Effect of different degradation types on properties of plastic waste obtained from espresso coffee capsules.

In terms of large use of plastic products, a necessity exists to minimize effects of the waste produced on environment by recycling, reuse and application in new products. In Brazil, the espresso coffee capsules are an emerging plastic waste, representing 0.9% of the coffee consumed in 2017. Therefore, Nescafé Dolce Gusto espresso coffee capsules were chosen in order to understand the polypropylene stabilization and degradation initiators with the purpose of recycling by applying in a composite material, as home composting product. In this context, the plastic capsule wastes were exposed to chemical, thermal, accelerated weathering (ultraviolet radiation + humidity) and natural weathering in order to analyze the influence of exposure and possibilities of a real application in a composting environment.
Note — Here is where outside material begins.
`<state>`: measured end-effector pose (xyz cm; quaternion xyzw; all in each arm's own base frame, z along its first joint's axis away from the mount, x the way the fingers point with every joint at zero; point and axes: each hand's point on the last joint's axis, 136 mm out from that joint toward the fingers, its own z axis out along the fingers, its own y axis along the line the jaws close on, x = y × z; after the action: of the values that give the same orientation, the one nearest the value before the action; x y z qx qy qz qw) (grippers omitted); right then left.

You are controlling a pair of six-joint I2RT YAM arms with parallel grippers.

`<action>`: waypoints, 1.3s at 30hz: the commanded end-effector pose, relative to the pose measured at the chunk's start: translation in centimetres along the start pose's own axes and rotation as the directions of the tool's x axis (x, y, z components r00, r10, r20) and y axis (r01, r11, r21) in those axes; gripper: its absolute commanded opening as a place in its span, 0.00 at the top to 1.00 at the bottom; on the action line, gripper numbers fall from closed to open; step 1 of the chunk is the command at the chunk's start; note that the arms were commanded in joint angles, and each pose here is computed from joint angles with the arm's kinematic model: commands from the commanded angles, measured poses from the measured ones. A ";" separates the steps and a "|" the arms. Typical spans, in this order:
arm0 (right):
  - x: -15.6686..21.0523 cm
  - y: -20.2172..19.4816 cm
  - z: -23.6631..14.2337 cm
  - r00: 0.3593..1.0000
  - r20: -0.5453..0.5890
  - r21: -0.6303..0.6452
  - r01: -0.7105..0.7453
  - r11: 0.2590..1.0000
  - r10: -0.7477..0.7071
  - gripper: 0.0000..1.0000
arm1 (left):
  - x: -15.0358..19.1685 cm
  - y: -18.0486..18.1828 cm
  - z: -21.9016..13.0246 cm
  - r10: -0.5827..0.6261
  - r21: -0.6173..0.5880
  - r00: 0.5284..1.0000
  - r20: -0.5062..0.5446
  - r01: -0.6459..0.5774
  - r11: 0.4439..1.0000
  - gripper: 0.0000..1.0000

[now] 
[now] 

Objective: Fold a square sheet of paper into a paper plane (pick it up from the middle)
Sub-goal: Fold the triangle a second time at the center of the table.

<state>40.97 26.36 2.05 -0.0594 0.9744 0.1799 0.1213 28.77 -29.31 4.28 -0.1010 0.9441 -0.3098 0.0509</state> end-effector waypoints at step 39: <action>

Masses of the samples were monitored before and during the weathering conditions. Thermal (TGA and DSC) and chemical (FTIR) analysis were carried out before and after exposure. No changes in thermal stability were observed, however, samples conditioned in acid solution presented thermal degradation event beginning at 131 °C. In addition, all samples presented a similar behavior of melting and crystallization points, which did not change with exposure. FTIR analysis showed a disappearance of CC and CO bonds on samples exposed to natural weathering and basic solution conditioning. It also showed formation of chromophores groups on samples exposed to accelerated weathering. The visual analysis showed huge differences in samples exposed to accelerated weathering and acid solution, which were the most damaged. On the other hand, samples exposed to natural weathering, thermal and basic conditioning did not presented significantly changes supported by the TGA and FTIR results.